Two groups of silk MN patches were fabricated: “silk + drug” and “silk + drug + microparticle loaded drug.” Each group was further divided into two sub-groups based on the type of treatment. The aqueous silk solution (7%) was mixed with the model drug (with or without particles) and cast into the MN molds, 5mm deep and area 22 mm × 22 mm To fill the deep MN trenches, lower concentration (0.5% silk + drug) was first poured onto the molds and centrifuged for 20 minutes (at 5000rpm) followed by the application of vacuum to degas. Once the molds were completely degassed the 0.5% silk drug solution was replaced with a high concentration (~7%) silk + drug. The silk solution was allowed to dry in the MN mold at room temperature and peeled off after drying showed in Figure 1 B (iii). In the case of microparticle-loaded MN, 4 mg of drug-loaded microparticles were resuspended in a 10 ml silk solution and cast (~3 ml) onto the mold as above. After peel off from molds the needle areas were cut from whole film to get the final patches. As dried MN patches were considered as a first sub-group. When these patches were treated for 24 hours by water vapor annealing,[47] the treated patches were considered a second sub-group. The final loading of either BSA or sRh in silk each patch was approximately 130 μg. In the case of microparticles loaded MN, each patch 1.5cm × 1.5cm had approximately 0.5 mg of drug loaded particles that contributed almost 100 μg more drug (per patch). Solvent (HFIP)-based silk MN were fabricated using the same degassing technique.

4.6. Drug coating and quantification

Dip coating was utilized to coat drug molecules onto the MN device. Direct drug coating was performed by dipping the (water vapor treated) MN patches into the drug solution (2.5 mg/ml). Silk and drug solution was also prepared as a second drug coating formulation, with the final concentration of 3.5 % silk and 2.5 mg/ml of drug. The patches were removed from the coating solutions after two minutes and the back side of the patch was blotted dry. The patch was dried under air flow in a hood. To quantify the amount of drug coating two independent techniques were utilized that is micro plate reader and mass balance technique. In mass balance technique first the mass of the coating solution (with known drug concentration) was determined by mass balance. A standard curve was generated to co-relate mass of coated solution vs. volume, for both of the coating formulations. The equation from the standard curve was used to determine the mass of coated drug on each patch. In the second technique (i.e. plate reader) the same patches were dissolved in lithium bromide (LiBr) solution.[45] The dissolved samples with standard (made in same silk/LiBr solution) were put in 96 well plates and the intensities were measured using plate reader (Molecular Device, LLC, model: SpectraMax M12, Sunnyvale, CA). The standard curve was then used to measure the unknown samples. In the case of direct BSA coating, approximately 50 (±15) μg of drug was coated onto the single patch, while 50 (±10) μg of drug was coated onto each patch using silk and drug as a coating solution. The amount of drug encapsulated in each patch was approximately 175 μg. While in case of sRh 40 (± 12) μg and 40 (± 8) μg was coating with drug only and drug plus silk formulation, respectively, on the quarter of the patch.

7. Imaging

Scanning electron micrographs (SEMs) were taken using a JEOL SEM (model: LSM-840, Peabody, MA). Samples were prepared by coating with a thin layer (a few nanometers) of gold and mounted onto sample holders. Bright field and fluorescent images of the tissue samples were taken using a fluorescent microscope (Leica Microsystems, model: DMIL, Buffalo Grove, IL). White light was used to take phase contrast images while fluorescent images of the tissue samples were taken using UV light (ex/em: 560nm/645nm).

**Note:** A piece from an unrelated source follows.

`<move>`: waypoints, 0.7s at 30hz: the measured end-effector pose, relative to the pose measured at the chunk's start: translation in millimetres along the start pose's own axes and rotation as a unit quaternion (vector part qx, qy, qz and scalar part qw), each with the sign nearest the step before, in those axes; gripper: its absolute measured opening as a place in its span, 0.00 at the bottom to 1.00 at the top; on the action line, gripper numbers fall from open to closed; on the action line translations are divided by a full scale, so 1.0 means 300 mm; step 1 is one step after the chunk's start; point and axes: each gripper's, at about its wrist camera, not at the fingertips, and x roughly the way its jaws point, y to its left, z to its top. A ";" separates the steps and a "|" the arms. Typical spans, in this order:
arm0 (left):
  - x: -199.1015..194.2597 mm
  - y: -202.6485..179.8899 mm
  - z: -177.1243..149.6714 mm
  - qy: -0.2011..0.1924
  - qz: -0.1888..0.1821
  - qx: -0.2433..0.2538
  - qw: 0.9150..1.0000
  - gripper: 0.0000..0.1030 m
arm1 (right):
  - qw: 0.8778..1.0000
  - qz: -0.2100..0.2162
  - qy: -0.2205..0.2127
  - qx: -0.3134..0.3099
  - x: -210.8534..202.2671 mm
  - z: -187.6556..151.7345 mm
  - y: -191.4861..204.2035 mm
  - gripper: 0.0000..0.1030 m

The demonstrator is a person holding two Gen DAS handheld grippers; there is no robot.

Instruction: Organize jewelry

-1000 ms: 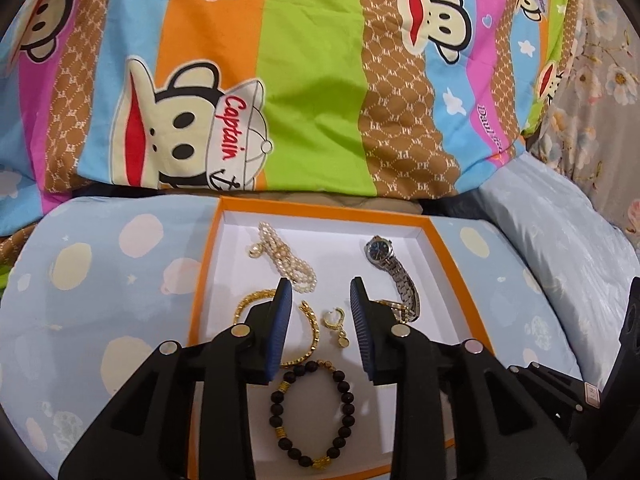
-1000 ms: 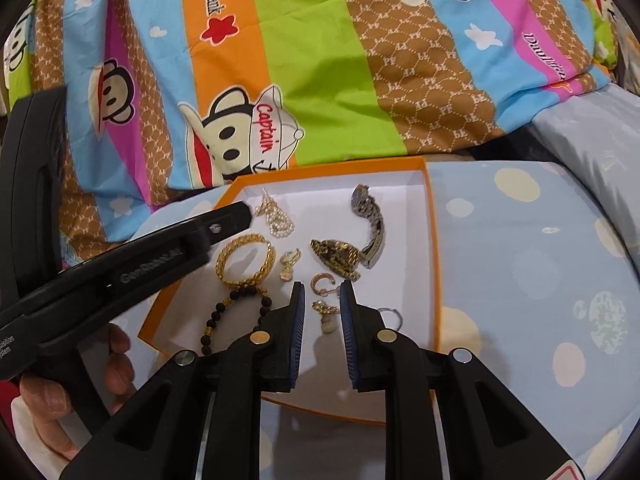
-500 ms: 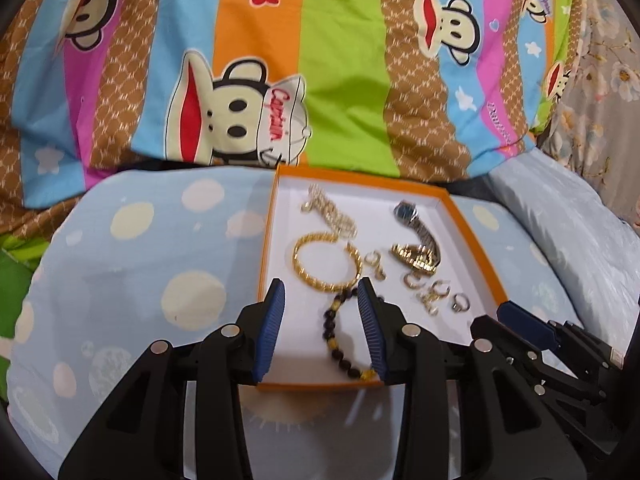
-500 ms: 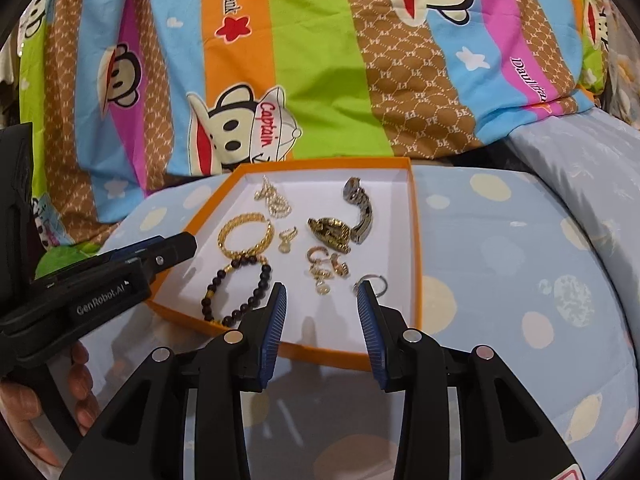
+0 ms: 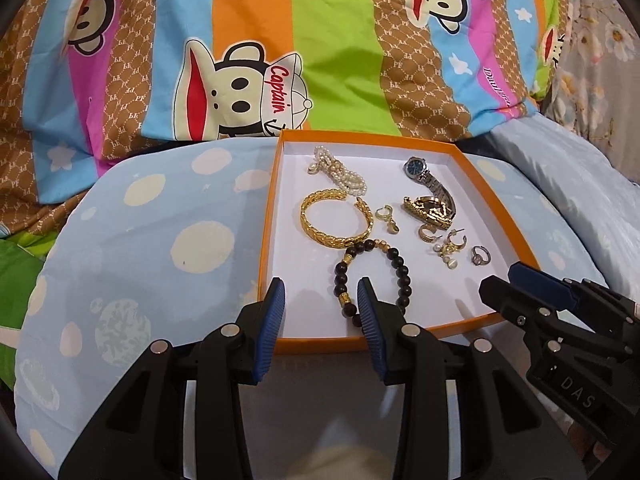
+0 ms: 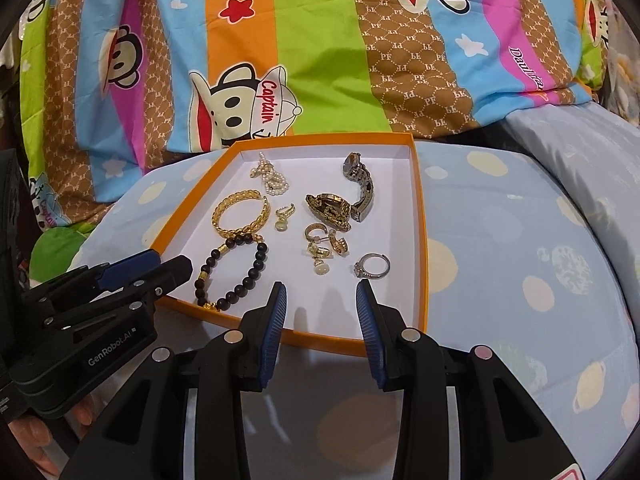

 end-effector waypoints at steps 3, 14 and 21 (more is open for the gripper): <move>-0.039 -0.004 -0.034 0.003 -0.008 -0.002 1.000 0.35 | 1.000 0.001 0.001 -0.001 -0.042 -0.041 0.011 0.34; -0.182 -0.028 -0.160 0.003 -0.017 -0.007 1.000 0.35 | 1.000 -0.002 -0.001 -0.001 -0.186 -0.179 0.042 0.34; -0.243 -0.037 -0.168 -0.029 0.006 -0.022 0.999 0.47 | 0.999 -0.011 -0.046 0.023 -0.267 -0.191 0.061 0.47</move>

A digital camera (Canon, model: EOS, Rebel XSi, Lake Success, NY) was used to take the digital pictures of the molds and MN.

4.8. Mechanical testing

The axial strength of the MN was characterized using a uniaxial mechanical tester (Instron, Model: 3366, Norwood, MA) by pressing the MN patch between two parallel metal plates. Small patches of MN (1 to 9 MN per patch) were mounted on a flat hard surface (~1 mm thick glass slide) and placed on the horizontal bottom plate of the mechanical tester and pressed with the top horizontal metal plate (Figure 3A). The maximum capacity of the load cell used in the compression tests was 10 N with resolution of 0.1 mN. The rate of compression was 1 mm per minute. Ten different MN patches were tested from each sub-group (total of 4 sub-groups per fabrication method) and 40 to 60 MN were tested per sub-group for each fabrication method. The final data were plotted as fracture force per needle by normalizing values with the total number of MN per patch. Error bars (±) represent the standard deviation

4.9. Drug release in 3d gel

BSA release was performed in a 3 dimensional collagen gel as mentioned previously.[46] Briefly, a 2 mm thick 10% gelatin gel (Knox unflavored) was cast into a 100 mm Petri dish from which collagen blocks were cut and similarly size of MN patches (from both pyramid and cone shaped designs) were gently pressed onto the collagen gel. The whole construct was sandwiched between two glass slides, to keep the microneedle tips inserted into the gel, and placed in Petri dish with the lid closed along with a hydrated sponge to avoid dehydration of the gel. At different time points (0.16, 1, 6, 15, 24, 48 hours) the patches were transferred onto the new gel block, and the treated collagen blocks were collected in 2 ml centrifuge tubes and kept refrigerated. The collagen blocks were then degraded in 350 μl of collagenase (0.5 mg/ml) solution (Sigma-Aldrich, St. Louis, MO) at 37°C for 2 hours. The fluorescence of the released BSA was measured in plate reader (Molecular Device, LLC, model: SpectraMax M12, Sunnyvale, CA) along with controls and standards (in the same collagen/collagenase solution). All experiments were repeated three times, and in each experiment 5 different samples were measured per sub-group. MN patches with no BSA were used as a negative control. The release data was plotted as a cumulative release; error bars (±) represent the standard deviation.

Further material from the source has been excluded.